**Task objective**
Copy each line below in which the string "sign" appears.

**Task inputs**
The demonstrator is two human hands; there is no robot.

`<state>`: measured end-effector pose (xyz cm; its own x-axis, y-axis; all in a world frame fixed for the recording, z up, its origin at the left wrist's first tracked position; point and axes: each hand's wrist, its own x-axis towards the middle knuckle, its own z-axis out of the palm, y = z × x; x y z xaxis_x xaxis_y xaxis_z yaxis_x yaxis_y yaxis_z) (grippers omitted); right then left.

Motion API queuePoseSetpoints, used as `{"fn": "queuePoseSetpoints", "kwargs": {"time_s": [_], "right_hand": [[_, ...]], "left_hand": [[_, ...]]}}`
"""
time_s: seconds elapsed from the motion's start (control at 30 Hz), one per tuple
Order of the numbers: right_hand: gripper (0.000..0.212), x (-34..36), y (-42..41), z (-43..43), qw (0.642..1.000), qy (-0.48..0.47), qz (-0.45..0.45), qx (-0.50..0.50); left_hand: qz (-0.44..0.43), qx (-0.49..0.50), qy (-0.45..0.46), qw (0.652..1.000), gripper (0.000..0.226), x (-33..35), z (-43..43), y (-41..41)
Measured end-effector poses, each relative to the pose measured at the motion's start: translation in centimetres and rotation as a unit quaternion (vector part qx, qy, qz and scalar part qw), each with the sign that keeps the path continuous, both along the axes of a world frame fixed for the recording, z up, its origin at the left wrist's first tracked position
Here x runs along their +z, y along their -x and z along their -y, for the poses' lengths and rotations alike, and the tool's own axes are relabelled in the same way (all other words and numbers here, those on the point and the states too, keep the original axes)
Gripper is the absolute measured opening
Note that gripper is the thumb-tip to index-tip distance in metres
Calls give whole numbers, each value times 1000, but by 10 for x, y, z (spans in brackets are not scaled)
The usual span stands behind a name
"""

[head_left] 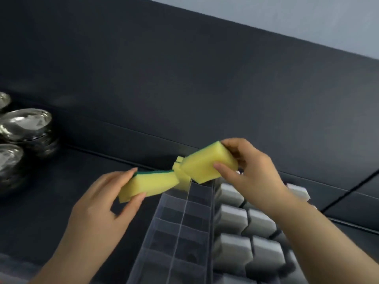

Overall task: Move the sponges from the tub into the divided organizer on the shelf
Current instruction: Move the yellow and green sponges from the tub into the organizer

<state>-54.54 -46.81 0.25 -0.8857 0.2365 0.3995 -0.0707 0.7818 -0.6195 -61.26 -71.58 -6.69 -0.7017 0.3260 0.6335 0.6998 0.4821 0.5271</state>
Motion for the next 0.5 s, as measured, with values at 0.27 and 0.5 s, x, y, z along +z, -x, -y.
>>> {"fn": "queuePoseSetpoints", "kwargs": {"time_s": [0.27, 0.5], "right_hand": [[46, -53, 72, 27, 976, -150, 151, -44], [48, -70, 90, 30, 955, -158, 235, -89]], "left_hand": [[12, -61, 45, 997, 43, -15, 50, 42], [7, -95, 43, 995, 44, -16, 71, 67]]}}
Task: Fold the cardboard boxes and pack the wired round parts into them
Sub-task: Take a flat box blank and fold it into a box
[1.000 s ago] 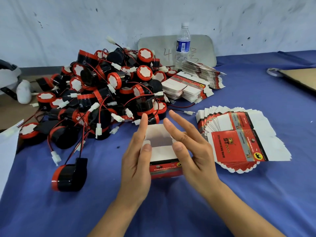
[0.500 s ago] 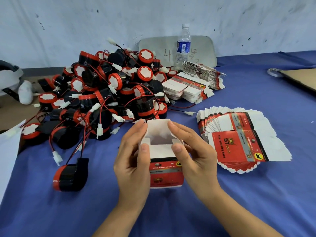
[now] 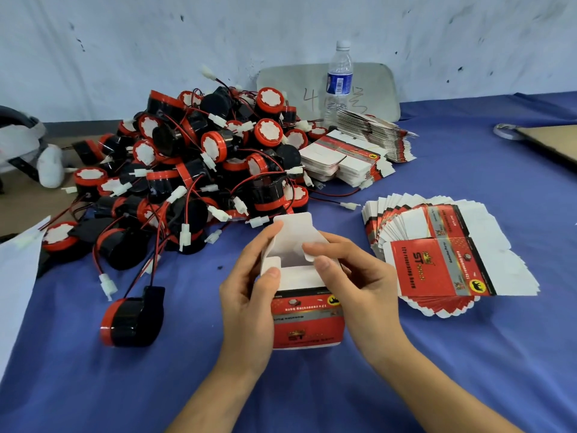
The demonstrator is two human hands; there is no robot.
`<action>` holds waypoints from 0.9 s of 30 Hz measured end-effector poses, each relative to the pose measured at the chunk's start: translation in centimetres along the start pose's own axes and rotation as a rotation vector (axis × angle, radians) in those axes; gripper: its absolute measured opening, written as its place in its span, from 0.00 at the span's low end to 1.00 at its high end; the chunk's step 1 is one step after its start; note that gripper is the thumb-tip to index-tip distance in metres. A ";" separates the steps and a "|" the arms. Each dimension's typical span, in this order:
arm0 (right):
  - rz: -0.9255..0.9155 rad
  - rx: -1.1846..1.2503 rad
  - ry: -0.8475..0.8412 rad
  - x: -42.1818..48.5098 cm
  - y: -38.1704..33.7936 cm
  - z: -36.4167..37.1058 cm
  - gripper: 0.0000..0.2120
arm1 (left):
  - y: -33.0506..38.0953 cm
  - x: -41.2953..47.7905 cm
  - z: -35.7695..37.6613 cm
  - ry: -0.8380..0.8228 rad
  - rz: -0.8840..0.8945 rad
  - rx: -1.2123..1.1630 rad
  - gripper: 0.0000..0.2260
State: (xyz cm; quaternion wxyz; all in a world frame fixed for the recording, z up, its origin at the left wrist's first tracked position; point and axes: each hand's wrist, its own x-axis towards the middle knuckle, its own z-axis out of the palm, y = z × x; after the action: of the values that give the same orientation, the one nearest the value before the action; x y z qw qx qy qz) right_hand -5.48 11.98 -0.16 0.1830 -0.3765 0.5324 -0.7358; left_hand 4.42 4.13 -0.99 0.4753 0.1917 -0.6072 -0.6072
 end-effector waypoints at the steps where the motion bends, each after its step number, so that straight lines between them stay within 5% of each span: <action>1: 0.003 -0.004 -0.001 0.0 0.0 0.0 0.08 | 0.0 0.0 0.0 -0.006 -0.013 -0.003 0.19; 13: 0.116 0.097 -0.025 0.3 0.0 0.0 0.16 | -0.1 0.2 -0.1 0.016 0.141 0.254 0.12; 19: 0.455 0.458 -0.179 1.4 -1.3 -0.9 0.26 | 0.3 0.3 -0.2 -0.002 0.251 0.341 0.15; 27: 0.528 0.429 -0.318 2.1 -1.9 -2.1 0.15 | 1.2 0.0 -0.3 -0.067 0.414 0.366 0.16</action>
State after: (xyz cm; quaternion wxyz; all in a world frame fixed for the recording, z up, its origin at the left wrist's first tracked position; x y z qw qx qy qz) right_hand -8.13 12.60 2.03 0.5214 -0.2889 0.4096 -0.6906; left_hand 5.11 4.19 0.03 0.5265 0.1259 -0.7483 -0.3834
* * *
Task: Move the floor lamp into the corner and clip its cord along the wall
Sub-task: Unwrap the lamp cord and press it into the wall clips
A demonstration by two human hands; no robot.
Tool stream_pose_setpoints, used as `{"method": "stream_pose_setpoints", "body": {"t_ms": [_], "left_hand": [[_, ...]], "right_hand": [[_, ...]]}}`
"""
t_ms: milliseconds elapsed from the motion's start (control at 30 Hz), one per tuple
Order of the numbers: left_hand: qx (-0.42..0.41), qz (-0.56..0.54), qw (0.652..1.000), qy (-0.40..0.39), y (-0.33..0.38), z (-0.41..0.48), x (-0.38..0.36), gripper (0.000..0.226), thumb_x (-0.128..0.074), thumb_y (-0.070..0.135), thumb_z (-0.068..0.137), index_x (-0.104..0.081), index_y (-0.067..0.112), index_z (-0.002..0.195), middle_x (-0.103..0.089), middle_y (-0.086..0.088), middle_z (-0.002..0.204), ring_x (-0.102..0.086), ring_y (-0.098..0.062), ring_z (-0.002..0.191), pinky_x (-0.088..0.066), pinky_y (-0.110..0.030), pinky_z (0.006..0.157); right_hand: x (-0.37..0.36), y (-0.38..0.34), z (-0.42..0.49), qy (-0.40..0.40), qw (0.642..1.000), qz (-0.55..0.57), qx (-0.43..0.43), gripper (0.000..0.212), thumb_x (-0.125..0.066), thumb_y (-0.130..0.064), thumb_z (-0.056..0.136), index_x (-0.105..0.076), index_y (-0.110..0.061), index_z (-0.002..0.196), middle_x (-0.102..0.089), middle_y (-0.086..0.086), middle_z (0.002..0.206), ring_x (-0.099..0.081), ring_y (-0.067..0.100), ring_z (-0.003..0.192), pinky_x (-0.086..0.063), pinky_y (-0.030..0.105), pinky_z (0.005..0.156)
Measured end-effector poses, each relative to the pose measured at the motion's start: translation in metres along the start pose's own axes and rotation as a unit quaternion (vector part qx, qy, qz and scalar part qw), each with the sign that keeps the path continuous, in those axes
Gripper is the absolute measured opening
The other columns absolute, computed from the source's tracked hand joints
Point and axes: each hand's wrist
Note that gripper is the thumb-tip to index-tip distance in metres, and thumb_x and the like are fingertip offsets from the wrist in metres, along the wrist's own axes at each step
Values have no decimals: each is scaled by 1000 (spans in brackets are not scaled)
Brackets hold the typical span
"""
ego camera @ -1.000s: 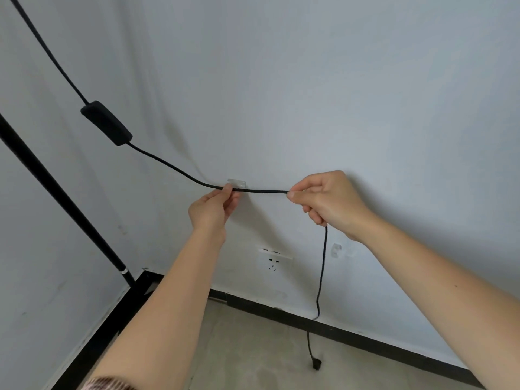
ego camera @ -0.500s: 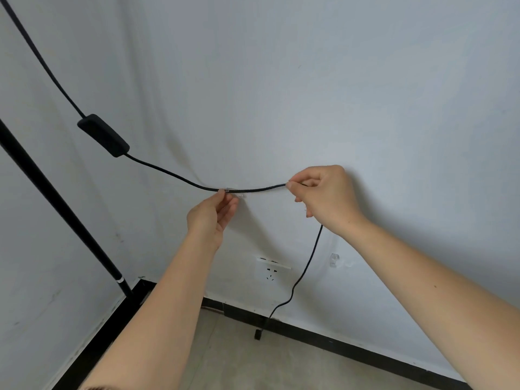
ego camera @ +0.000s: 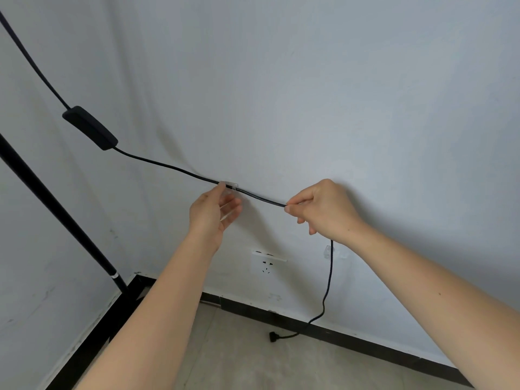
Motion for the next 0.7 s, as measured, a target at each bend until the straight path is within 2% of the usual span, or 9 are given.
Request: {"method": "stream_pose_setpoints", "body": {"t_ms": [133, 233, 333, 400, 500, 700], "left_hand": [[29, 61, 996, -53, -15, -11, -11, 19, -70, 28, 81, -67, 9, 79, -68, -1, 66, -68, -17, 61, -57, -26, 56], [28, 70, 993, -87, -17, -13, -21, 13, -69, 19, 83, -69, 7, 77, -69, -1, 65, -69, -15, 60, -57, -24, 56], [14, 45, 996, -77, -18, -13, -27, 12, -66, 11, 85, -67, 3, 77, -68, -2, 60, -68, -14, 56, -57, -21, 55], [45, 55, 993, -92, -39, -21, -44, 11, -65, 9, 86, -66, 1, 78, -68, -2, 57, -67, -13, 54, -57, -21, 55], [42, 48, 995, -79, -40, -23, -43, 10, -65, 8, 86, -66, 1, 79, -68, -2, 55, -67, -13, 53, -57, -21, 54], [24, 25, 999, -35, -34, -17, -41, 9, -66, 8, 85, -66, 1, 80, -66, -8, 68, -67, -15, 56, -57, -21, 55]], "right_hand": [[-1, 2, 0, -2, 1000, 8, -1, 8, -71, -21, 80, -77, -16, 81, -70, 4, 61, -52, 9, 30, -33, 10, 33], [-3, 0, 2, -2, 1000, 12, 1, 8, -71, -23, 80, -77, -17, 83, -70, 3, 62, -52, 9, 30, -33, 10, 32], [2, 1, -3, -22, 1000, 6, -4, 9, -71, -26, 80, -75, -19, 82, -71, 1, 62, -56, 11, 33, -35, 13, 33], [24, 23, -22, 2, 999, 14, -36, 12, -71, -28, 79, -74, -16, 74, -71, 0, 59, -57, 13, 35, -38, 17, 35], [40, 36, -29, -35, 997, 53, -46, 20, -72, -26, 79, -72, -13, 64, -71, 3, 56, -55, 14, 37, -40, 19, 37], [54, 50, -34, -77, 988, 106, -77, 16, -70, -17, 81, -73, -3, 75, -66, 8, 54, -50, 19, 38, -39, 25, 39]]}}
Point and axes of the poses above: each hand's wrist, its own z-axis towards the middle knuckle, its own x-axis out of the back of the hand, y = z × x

**Response box**
Measured end-effector poses, each relative to the pose measured at the motion's start: translation in centimetres and rotation as a unit quaternion (vector part qx, qy, qz and scalar part qw), each with the sign that keeps the path continuous, both along the axes of a world frame fixed for the recording, z up, its origin at the left wrist's first tracked position
Measured end-effector poses, each relative to the pose measured at the motion's start: translation in metres along the start pose's own axes and rotation as a unit quaternion (vector part qx, qy, qz and scalar part qw), each with the sign that keeps the path continuous, in those axes

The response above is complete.